Conformational distortion in a fibril-forming oligomer arrests alpha-Synuclein fibrillation and minimizes its toxic effects.

The fibrillation pathway of alpha-Synuclein, the causative protein of Parkinson's disease, encompasses transient, heterogeneous oligomeric forms whose structural understanding and link to toxicity are not yet understood. We report that the addition of the physiologically-available small molecule heme at a sub-stoichiometric ratio to either monomeric or aggregated α-Syn, targets a His50 residue critical for fibril-formation and stabilizes the structurally-heterogeneous populations of aggregates into a minimally-toxic oligomeric state.
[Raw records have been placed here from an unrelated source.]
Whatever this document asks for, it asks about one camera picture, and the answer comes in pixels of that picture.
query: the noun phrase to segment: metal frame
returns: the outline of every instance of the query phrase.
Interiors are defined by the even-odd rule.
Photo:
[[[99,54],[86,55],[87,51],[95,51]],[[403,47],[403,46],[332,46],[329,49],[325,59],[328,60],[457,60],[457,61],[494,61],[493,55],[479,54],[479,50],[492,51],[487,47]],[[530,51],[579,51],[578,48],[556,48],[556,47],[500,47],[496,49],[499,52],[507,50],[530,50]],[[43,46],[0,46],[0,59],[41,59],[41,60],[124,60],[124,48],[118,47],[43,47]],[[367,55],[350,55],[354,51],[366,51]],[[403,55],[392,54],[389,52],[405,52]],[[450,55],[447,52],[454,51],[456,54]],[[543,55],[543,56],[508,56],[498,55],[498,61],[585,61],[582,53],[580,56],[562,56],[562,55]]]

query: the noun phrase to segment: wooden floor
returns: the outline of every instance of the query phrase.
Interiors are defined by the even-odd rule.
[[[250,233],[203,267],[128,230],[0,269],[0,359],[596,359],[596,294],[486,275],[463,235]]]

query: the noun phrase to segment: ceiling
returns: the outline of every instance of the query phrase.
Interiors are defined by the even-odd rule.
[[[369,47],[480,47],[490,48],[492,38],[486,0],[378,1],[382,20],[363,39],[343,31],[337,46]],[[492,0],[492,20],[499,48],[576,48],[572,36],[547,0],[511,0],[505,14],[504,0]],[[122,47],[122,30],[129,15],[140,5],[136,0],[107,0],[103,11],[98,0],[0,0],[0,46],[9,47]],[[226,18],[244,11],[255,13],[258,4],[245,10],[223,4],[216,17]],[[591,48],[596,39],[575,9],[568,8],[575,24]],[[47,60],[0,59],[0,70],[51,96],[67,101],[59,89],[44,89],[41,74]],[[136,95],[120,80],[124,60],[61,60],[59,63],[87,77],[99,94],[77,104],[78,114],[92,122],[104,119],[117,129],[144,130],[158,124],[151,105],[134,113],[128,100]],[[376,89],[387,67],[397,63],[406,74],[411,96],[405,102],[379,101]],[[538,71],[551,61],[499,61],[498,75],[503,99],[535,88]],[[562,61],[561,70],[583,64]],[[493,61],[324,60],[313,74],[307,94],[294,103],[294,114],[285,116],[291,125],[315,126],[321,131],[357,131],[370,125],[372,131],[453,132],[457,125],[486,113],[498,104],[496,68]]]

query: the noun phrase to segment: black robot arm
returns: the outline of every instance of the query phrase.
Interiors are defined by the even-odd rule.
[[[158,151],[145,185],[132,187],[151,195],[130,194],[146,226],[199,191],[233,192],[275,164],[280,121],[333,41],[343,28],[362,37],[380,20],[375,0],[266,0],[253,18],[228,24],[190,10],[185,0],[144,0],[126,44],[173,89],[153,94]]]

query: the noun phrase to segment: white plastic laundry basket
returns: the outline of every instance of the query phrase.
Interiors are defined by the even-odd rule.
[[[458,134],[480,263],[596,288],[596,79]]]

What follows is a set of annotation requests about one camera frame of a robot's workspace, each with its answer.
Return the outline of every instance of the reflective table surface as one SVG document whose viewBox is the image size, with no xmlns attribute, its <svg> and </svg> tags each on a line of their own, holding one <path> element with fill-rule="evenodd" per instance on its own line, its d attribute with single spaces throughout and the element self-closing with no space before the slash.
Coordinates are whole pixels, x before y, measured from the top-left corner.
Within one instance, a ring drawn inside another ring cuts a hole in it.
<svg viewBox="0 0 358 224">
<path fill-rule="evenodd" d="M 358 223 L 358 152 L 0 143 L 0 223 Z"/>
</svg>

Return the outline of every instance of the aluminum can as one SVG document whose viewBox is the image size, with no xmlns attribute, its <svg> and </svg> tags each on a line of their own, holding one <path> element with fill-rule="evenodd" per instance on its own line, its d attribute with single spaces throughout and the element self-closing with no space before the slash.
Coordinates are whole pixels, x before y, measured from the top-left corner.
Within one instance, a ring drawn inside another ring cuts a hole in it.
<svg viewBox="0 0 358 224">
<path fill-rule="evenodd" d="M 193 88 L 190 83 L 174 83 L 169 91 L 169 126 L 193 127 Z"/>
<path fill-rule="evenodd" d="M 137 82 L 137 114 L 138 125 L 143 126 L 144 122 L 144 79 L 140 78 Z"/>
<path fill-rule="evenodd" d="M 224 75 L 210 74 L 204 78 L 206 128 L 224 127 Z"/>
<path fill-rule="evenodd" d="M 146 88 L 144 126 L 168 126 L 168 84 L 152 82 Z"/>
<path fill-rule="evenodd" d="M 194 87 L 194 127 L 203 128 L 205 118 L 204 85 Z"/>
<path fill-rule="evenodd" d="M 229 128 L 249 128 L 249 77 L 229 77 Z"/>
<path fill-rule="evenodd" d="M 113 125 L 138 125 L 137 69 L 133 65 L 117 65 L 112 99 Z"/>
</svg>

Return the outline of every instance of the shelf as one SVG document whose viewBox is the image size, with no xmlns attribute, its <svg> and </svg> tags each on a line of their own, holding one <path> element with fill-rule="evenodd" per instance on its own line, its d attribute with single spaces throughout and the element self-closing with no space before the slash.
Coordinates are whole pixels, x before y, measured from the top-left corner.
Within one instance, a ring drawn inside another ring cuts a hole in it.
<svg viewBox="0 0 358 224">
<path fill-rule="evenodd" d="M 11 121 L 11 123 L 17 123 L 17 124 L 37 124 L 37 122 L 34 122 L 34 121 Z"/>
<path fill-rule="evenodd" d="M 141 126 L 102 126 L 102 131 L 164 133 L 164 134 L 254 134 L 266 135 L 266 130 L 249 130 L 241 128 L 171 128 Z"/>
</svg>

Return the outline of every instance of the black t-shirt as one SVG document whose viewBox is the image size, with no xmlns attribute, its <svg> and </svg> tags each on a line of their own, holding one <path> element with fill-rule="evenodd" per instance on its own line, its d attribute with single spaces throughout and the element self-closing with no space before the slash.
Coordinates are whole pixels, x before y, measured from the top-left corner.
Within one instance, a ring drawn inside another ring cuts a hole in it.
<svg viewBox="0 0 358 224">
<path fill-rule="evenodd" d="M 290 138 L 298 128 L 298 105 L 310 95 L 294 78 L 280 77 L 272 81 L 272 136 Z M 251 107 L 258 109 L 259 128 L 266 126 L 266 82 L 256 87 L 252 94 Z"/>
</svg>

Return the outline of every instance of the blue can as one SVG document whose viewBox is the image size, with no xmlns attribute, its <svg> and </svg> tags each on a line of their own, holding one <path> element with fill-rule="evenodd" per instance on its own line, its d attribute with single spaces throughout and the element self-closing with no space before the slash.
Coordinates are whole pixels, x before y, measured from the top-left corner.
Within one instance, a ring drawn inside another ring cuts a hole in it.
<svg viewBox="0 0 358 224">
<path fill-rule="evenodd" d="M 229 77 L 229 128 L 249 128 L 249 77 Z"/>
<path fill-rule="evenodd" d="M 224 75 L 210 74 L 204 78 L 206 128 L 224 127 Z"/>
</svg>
Cryo-EM 3D reconstruction revealed a 'mace'-shaped structure of this monodisperse population of oligomers, which is comparable to a solid-state NMR Greek key-like motif (where the core residues are arranged in parallel in-register sheets with a Greek key topology at the C terminus) that forms the fundamental unit/kernel of protofilaments. Further structural analyses suggest that heme binding induces a distortion in the Greek key-like architecture of the mace oligomers, which impairs their further appending into protofilaments and fibrils. Additionally, our study reports a novel mechanism of prevention as well as reclamation of amyloid fibril formation by blocking an inter-protofilament His50 residue using a small molecule.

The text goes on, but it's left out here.